Well, your 38!+1 broke my php script, not sure why. In fact, any semi-prime over 16 digits long breaks my script.

However, using 8980935344490257 ( 86028157 * 104395301 ) my script managed a time of 25.963 seconds on my home computer (2.61GHz AMD Phenom 9950). A lot faster than my work computer which was nearly 31 seconds @ 2.93GHz Core 2 Duo.
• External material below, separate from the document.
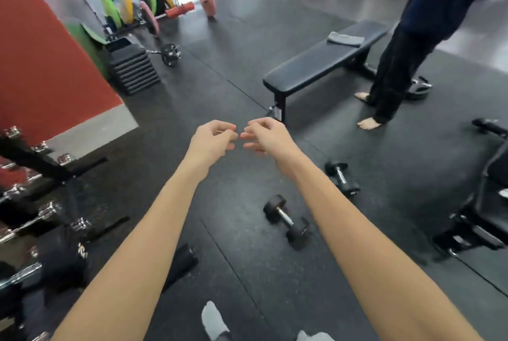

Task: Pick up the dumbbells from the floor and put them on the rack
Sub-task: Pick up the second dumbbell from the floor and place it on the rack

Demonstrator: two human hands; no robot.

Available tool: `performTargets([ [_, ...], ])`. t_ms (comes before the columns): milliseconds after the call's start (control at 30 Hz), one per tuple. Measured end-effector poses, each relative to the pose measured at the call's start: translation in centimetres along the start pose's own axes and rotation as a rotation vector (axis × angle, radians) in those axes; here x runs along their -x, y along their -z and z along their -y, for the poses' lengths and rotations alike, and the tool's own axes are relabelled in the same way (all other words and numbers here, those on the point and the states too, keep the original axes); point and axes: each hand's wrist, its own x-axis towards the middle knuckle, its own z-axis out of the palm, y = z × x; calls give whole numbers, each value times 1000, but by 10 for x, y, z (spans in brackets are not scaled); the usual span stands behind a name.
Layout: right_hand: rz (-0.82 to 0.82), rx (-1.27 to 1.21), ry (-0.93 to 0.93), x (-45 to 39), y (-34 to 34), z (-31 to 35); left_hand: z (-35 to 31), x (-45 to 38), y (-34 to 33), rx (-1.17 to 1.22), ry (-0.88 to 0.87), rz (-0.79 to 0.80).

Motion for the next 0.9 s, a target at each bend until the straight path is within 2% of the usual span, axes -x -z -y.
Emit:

php - 757 chars incl. new lines

<?php
function getTime() {
    $t = explode( ' ', microtime() );
    $t = $t[1] + $t[0];
    return $t;
}
function isDecimal($val){ return is_numeric($val) && floor($val) != $val;}
$start = getTime();
$semi_prime = 8980935344490257;
$slice      = round(strlen($semi_prime)/2);
$max        = (pow(10, ($slice))-1);
$i          = 3;
echo "\nFactoring the semi-prime:\n$semi_prime\n\n";

while ($i < $max) {
    $sec_factor = ($semi_prime/$i);
    if (isDecimal($sec_factor) != 1) {
        $mod_f = bcmod($i, 1);
        $mod_s = bcmod($sec_factor, 1);
        if ($mod_f == 0 && $mod_s == 0) {
            echo "First factor = $i\n";
            echo "Second factor = $sec_factor\n";
            $end=getTime();
            $xtime=round($end-$start,4).' seconds';
            echo "\n$xtime\n";
            exit();
        }
    }
    $i += 2;
}
?>

I'd be interested to see this same algorithm in c or some other compiled language.